What to do: Give the data below again exactly as written, without its pictures.

Input data:
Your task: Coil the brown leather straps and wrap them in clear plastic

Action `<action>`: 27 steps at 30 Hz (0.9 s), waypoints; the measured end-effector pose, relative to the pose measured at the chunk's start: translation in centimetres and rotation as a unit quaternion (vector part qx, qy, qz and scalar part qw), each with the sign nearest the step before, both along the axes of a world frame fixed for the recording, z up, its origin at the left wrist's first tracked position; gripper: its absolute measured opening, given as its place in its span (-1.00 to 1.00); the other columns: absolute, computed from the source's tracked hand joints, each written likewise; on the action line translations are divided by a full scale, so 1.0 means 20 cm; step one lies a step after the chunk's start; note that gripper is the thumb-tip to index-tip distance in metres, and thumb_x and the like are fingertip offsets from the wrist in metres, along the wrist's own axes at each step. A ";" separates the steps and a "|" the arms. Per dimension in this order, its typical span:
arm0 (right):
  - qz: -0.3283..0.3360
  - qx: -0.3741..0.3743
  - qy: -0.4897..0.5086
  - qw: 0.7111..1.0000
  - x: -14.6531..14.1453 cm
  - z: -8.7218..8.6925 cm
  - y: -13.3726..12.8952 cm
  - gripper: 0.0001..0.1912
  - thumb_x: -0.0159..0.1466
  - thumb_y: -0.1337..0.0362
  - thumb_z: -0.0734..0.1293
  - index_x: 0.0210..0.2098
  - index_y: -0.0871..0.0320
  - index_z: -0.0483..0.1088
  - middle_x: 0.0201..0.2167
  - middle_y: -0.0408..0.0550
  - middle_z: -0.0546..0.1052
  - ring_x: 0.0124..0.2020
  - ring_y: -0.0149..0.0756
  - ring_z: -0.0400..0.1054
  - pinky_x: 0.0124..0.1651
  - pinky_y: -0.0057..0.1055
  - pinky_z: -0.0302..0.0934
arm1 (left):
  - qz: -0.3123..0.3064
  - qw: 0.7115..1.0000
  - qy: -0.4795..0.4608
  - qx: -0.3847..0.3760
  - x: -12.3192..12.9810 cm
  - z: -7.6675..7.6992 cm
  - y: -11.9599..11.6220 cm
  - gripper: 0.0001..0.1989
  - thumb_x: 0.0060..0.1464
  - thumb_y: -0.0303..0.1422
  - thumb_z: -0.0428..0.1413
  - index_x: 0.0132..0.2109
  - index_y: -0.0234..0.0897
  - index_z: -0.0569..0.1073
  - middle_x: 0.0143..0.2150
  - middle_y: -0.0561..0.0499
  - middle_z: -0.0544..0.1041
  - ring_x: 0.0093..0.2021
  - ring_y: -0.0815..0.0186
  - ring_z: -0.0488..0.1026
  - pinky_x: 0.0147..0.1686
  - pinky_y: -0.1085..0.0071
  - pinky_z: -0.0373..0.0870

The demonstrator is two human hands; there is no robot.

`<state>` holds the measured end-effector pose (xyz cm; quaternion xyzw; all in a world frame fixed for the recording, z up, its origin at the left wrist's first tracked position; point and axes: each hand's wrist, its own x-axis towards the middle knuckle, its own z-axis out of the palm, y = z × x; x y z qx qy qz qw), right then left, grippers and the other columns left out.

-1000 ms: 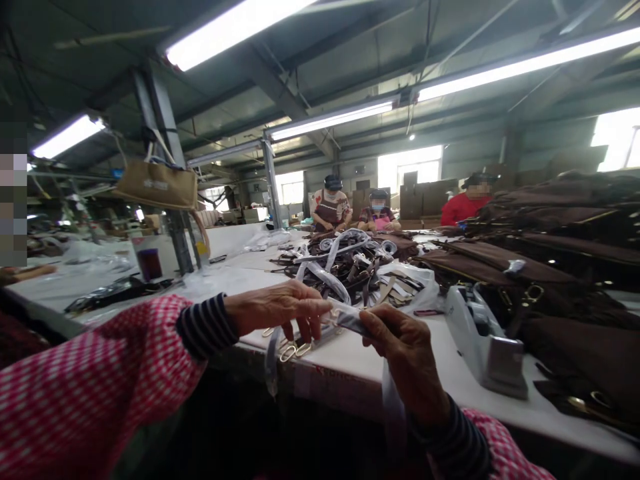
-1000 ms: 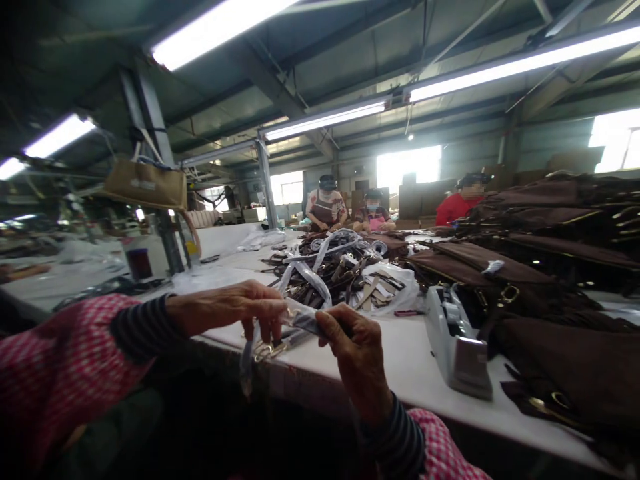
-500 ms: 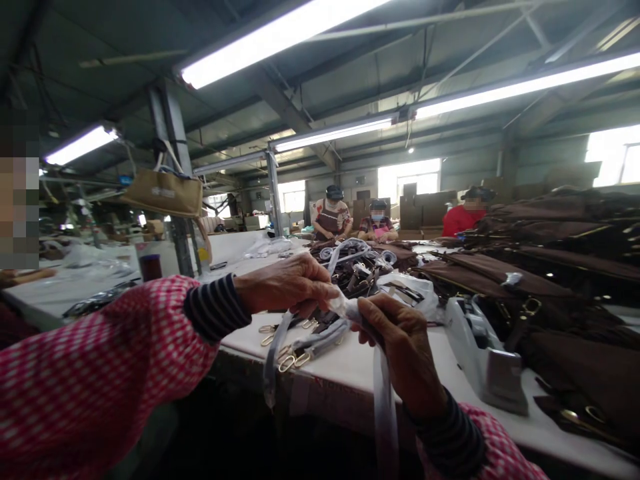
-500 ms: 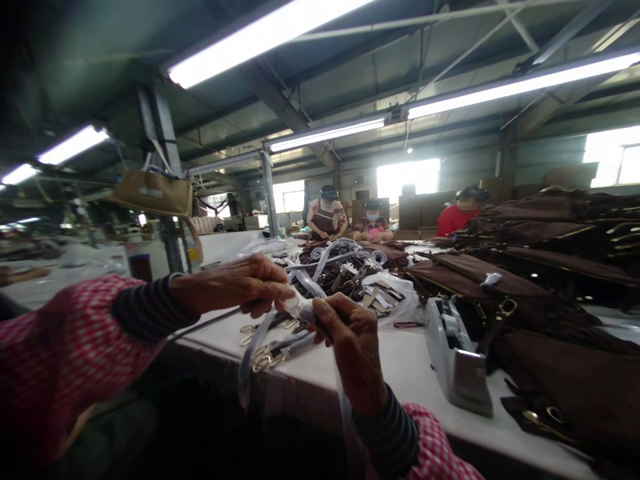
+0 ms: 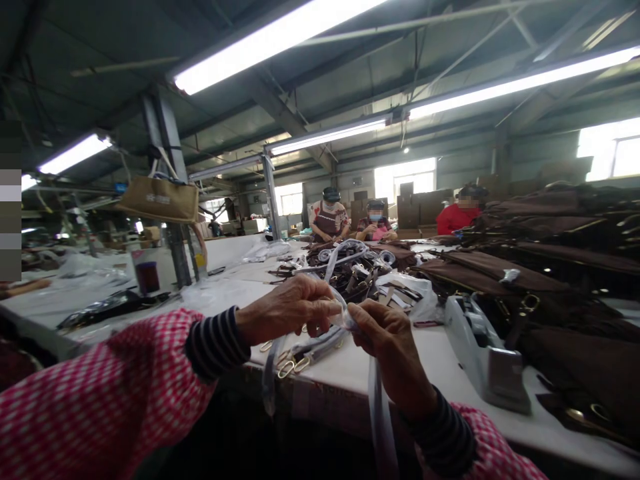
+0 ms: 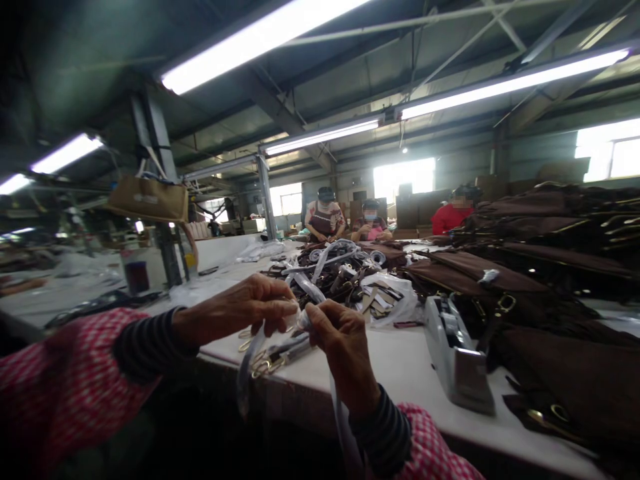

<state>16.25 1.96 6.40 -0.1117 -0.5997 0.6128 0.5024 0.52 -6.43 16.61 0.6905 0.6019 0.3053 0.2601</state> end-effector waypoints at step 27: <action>0.087 -0.119 -0.007 0.989 -0.02 -0.10 -0.03 -0.60 0.26 0.02 0.43 -0.07 0.15 0.38 -0.59 -0.29 0.33 -0.63 -0.53 -0.03 -0.55 -0.53 -0.20 | -0.055 0.801 0.540 0.250 0.11 -0.26 -0.08 -0.77 0.41 -0.51 -0.12 -0.03 -0.34 0.44 -0.19 -0.10 0.59 -0.27 0.12 0.52 -0.29 0.22 0.43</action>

Answer section:
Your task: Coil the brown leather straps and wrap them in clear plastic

Action `<action>`: 27 steps at 30 Hz (0.9 s), waypoints; the measured end-effector pose, relative to the pose measured at the chunk's start: translation in centimetres and rotation as a unit quaternion (vector part qx, qy, qz and scalar part qw), each with the sign nearest the step before, both along the axes of a world frame fixed for the recording, z up, its origin at the left wrist's first tracked position; gripper: its absolute measured opening, given as its place in its span (-1.00 to 1.00); the other columns: absolute, computed from the source's tracked hand joints, each written likewise; on the action line translations are divided by a full scale, so 1.0 means 20 cm; step one lies a step after the chunk's start; note that gripper is the thumb-tip to index-tip distance in metres, and thumb_x and the like are fingertip offsets from the wrist in metres, along the wrist's own axes at each step. A ";" separates the steps and a "|" the arms. Per dimension in this order, its typical span:
arm0 (right):
  - qz: -0.3283..0.3360
  - qx: -0.3741..0.3743
  - qy: -0.4897..0.5086
  - qw: 0.7111..1.0000
  - x: -14.6531..14.1453 cm
  - z: -8.7218..8.6925 cm
  - y: -13.3726..12.8952 cm
  - gripper: 0.0001..0.1912
  - thumb_x: -0.0159..0.1466
  - thumb_y: -0.1337..0.0362
  - thumb_z: -0.0734..0.1293
  - index_x: 0.0210..0.2098
  - index_y: -0.0871..0.0320
  - index_z: -0.0483..0.1088
  - middle_x: 0.0201..0.2167
  - middle_y: -0.0408..0.0550
  - middle_z: -0.0546..0.1052
  - ring_x: 0.0124..0.2020
  - ring_y: -0.0149..0.0756
  - ring_z: -0.0400..0.1054
  - pinky_x: 0.0124..0.1651
  - pinky_y: -0.0057..0.1055
  - pinky_z: -0.0302..0.0934
arm1 (left):
  - qz: -0.3123..0.3064
  - qw: 0.7115..1.0000
  - qy: -0.4795..0.4608
  - qx: -0.3847..0.3760
  - x: -12.3192..12.9810 cm
  - z: -7.6675..7.6992 cm
  - y: -11.9599..11.6220 cm
  - gripper: 0.0001..0.1989
  - thumb_x: 0.0060..0.1464
  - thumb_y: -0.0303..0.1422
  - thumb_z: -0.0428..0.1413
  - index_x: 0.0132..0.2109
  - index_y: -0.0234..0.0897
  - index_z: -0.0569..0.1073
  - middle_x: 0.0143..0.2150
  - middle_y: -0.0561..0.0499
  - middle_z: -0.0544..0.1041
  - ring_x: 0.0093..0.2021
  - ring_y: -0.0815..0.0186
  - ring_z: -0.0488..0.1026
  - pinky_x: 0.0147..0.1686
  - pinky_y: -0.1085..0.0071
  - pinky_z: -0.0373..0.0870

The demonstrator is two human hands; there is no robot.

`<state>` holds the measured end-effector pose (xyz cm; quaternion xyzw; all in a world frame fixed for the recording, z up, its origin at the left wrist's first tracked position; point and axes: each hand's wrist, its own x-axis towards the middle knuckle, its own z-axis out of the palm, y = z × x; x y z qx qy qz qw), right then left, grippers and the other columns left out.

-1000 ms: 
-1000 ms: 
-500 ms: 
-500 ms: 
+0 ms: 
+0 ms: 

<state>16.25 1.96 6.40 -0.1117 -0.5997 0.6128 0.5024 0.52 -6.43 16.61 0.6905 0.6019 0.3053 0.2601</state> end-effector waypoints at step 27: <action>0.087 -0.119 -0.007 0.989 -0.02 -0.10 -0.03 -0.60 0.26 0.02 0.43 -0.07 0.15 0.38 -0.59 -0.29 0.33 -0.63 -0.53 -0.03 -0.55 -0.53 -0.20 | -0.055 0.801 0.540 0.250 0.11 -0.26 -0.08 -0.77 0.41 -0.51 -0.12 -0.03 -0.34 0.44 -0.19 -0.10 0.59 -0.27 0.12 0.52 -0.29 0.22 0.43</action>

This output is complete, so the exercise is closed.